The translator is positioned on its tower at 141 feet with the tower having been built on the side of a slope towards the north side of Marquette giving it a height above the average local terrain of 583 feet.

==History==
The station initially went on the air in 1974 at 107.1 MHz FM. The station's original programming format was beautiful music.

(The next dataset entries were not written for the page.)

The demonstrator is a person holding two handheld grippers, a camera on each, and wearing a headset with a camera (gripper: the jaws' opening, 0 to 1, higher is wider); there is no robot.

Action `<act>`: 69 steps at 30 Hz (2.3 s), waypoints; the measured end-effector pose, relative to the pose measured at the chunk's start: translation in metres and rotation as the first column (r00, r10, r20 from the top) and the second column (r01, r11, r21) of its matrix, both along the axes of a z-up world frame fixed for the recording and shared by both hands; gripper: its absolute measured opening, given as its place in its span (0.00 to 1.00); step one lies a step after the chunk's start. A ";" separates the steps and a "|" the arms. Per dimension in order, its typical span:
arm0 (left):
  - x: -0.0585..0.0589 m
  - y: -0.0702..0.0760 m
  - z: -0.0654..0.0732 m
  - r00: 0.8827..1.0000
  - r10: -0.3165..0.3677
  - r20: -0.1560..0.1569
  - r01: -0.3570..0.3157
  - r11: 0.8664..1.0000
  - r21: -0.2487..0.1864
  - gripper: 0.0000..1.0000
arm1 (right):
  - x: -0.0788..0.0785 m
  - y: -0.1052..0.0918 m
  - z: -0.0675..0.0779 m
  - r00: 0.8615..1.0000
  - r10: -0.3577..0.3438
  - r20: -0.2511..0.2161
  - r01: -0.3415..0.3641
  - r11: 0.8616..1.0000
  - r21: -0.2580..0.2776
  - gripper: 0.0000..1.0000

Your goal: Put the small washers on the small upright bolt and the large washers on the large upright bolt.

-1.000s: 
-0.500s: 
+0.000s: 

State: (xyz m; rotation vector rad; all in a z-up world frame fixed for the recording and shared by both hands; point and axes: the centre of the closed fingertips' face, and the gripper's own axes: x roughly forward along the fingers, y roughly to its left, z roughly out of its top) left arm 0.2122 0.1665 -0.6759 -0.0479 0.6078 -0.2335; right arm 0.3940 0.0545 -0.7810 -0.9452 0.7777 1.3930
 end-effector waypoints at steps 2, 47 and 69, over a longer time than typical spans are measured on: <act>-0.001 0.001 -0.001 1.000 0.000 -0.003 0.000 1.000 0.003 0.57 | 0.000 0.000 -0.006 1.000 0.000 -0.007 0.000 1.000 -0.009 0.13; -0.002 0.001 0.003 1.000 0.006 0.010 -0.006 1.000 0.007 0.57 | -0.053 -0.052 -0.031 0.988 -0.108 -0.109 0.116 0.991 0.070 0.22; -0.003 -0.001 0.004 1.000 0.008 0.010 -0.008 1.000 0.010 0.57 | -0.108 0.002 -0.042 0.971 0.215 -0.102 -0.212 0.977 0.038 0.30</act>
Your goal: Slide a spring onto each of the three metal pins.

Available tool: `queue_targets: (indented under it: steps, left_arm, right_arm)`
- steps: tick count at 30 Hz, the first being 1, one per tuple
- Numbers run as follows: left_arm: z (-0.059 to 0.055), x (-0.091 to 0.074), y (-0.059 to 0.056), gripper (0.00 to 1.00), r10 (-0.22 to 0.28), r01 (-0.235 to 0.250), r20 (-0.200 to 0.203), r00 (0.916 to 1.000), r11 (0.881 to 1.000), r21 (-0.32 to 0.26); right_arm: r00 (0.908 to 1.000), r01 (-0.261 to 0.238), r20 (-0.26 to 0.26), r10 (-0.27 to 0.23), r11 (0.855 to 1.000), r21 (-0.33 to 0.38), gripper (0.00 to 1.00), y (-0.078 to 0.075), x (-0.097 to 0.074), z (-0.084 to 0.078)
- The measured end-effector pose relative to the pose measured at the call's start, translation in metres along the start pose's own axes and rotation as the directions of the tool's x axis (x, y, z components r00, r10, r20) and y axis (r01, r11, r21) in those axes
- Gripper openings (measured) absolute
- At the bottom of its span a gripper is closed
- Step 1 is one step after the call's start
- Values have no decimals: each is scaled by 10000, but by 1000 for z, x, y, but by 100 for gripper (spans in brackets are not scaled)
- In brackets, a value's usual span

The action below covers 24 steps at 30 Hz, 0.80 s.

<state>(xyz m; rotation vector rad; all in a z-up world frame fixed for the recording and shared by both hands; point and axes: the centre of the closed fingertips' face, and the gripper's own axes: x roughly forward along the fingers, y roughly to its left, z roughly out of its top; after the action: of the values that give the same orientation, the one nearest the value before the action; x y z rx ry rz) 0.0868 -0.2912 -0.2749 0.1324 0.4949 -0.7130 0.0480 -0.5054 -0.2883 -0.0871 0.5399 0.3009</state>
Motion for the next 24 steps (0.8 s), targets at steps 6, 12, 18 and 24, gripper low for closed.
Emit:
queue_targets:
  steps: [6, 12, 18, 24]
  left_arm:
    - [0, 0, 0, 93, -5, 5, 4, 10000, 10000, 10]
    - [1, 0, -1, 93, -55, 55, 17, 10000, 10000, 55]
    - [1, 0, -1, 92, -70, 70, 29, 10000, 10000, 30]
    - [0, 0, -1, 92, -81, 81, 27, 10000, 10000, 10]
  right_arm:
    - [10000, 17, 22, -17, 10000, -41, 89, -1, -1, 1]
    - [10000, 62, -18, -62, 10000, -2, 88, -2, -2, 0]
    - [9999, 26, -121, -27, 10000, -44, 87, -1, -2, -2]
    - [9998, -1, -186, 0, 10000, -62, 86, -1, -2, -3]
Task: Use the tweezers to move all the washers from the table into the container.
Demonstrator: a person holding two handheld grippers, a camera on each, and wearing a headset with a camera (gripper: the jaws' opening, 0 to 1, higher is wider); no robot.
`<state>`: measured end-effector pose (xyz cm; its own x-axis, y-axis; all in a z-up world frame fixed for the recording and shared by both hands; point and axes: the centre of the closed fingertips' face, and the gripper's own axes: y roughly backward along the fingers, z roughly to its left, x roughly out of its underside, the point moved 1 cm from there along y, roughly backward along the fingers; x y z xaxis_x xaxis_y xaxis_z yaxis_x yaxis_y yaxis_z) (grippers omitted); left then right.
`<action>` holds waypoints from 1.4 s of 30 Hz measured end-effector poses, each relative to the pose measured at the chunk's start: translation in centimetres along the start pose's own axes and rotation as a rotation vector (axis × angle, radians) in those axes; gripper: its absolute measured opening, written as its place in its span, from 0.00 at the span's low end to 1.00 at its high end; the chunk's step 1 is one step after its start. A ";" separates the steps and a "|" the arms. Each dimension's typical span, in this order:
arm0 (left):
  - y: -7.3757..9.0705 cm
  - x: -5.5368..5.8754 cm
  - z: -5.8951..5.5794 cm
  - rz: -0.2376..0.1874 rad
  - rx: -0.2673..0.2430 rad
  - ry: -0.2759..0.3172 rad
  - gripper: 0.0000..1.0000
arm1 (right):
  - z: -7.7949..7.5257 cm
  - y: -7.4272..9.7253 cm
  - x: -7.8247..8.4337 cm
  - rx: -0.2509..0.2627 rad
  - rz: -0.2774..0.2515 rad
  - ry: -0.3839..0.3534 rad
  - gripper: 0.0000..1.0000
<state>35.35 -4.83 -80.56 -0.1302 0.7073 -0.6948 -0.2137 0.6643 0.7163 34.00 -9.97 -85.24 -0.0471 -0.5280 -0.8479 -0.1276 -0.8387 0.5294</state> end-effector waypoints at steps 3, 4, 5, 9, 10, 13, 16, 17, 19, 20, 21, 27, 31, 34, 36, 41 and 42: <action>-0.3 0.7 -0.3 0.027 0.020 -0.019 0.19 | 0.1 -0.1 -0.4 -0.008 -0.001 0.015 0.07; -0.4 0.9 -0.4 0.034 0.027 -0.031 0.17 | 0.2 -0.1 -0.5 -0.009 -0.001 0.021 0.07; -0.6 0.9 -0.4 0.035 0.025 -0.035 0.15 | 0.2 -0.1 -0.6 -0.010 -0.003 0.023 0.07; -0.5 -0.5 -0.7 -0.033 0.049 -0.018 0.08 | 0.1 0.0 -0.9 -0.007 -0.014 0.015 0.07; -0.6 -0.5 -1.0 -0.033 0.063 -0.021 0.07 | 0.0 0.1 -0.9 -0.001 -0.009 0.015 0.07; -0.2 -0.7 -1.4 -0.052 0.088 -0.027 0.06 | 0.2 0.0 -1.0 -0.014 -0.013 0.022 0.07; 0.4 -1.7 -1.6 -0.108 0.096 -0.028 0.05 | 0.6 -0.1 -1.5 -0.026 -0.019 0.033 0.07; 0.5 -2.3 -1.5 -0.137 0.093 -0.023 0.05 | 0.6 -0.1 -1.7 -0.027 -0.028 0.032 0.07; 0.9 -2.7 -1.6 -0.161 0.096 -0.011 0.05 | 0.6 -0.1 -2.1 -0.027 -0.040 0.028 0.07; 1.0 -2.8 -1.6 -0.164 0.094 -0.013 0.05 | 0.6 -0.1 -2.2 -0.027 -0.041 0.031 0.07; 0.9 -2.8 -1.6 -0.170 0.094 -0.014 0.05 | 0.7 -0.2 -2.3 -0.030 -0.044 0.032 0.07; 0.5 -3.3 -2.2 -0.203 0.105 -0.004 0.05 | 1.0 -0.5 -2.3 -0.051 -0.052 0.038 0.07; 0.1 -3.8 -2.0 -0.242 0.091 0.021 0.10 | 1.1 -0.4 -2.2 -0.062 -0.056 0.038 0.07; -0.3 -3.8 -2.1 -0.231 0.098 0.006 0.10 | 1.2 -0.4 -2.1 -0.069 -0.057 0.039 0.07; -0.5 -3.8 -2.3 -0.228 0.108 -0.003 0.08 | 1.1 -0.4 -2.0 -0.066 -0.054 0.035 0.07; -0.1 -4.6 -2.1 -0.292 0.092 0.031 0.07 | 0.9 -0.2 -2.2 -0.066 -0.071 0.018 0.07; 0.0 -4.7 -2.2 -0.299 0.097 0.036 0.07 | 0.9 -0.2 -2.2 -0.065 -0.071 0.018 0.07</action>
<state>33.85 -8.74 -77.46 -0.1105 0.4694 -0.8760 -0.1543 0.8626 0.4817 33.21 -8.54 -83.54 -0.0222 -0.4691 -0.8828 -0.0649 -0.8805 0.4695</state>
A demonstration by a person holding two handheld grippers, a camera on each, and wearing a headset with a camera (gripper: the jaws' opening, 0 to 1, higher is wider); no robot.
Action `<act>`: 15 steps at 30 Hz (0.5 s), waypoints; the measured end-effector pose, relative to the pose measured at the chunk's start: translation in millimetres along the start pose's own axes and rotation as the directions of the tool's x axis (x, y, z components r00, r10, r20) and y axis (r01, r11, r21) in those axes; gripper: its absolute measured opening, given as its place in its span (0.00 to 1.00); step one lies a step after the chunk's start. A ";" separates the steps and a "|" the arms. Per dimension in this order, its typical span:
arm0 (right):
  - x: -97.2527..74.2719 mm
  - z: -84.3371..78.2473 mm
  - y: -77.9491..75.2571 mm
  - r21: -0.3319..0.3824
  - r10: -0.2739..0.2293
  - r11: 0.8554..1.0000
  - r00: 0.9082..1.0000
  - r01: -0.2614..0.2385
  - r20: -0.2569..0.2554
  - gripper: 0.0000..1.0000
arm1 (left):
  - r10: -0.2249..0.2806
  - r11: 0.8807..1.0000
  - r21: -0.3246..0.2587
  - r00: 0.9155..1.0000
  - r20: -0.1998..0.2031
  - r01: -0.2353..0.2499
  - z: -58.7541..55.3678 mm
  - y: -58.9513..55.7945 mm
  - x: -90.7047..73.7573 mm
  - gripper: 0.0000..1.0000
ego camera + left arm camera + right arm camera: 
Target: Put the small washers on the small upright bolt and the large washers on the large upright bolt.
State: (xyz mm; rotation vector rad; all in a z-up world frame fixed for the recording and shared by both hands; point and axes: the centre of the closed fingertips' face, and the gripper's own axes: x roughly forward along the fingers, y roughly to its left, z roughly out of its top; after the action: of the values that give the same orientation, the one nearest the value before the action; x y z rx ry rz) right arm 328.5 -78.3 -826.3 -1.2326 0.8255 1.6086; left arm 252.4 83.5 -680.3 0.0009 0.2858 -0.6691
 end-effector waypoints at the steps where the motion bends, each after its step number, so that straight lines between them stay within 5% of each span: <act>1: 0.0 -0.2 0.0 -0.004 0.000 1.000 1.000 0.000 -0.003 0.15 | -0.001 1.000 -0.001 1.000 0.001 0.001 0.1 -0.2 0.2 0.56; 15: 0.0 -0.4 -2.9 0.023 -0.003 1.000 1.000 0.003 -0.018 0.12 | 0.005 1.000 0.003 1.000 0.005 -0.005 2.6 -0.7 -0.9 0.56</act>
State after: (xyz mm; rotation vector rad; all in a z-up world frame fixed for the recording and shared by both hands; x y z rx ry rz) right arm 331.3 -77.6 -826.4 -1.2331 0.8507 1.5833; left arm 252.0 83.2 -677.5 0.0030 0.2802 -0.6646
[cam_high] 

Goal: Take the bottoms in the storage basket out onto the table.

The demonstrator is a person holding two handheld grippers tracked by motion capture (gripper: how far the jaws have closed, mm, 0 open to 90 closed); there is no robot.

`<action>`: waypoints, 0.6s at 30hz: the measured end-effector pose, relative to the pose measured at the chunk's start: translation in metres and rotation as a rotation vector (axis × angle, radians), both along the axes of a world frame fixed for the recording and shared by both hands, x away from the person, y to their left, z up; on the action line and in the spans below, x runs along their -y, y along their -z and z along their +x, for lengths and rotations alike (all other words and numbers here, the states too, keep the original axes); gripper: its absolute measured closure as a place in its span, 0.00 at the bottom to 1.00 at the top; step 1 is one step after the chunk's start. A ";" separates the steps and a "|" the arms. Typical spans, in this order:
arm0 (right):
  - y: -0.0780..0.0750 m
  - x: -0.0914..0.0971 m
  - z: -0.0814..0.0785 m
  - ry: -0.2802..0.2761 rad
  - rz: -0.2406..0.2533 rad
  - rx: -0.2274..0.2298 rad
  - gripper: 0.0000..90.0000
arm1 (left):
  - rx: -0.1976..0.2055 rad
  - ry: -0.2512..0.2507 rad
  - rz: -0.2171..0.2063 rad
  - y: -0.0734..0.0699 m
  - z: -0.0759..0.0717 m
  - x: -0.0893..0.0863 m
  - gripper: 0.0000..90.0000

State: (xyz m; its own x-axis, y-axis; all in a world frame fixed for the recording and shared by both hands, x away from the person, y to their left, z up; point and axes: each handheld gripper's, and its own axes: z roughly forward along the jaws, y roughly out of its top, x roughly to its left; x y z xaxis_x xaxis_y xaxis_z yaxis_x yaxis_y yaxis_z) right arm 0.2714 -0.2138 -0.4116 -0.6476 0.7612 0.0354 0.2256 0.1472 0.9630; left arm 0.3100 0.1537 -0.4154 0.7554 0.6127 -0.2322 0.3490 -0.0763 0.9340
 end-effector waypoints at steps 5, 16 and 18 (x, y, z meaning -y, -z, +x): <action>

In 1985, the station's frequency was changed to 107.5 MHz FM and in 1995, the station's frequency changed again to its present 107.7 MHz FM. In the mid-1990's, the station saw a gradual shift of its programming format with a move towards Hot AC and contemporary hit radio.

The station has used the on-air identifier "Q107" since the late 1990s. Prior to the "Q107" identifier, the station was popularly known as "Stereo Rock Q107". (It having been one of the first FM radio stations in the Upper Peninsula of Michigan to adopt and begin transmitting a stereo audio signal.)

WMQT primarily competes with WGLQ (97.1), WUPZ (94.9), WKQS (101.9), and WUPK (94.1) in the central Upper Peninsula market.

WMQT was originally owned by Taconite Broadcasting, Inc. until it was acquired by the Keweenaw Bay Indian Community (KBIC) on February 18, 2022.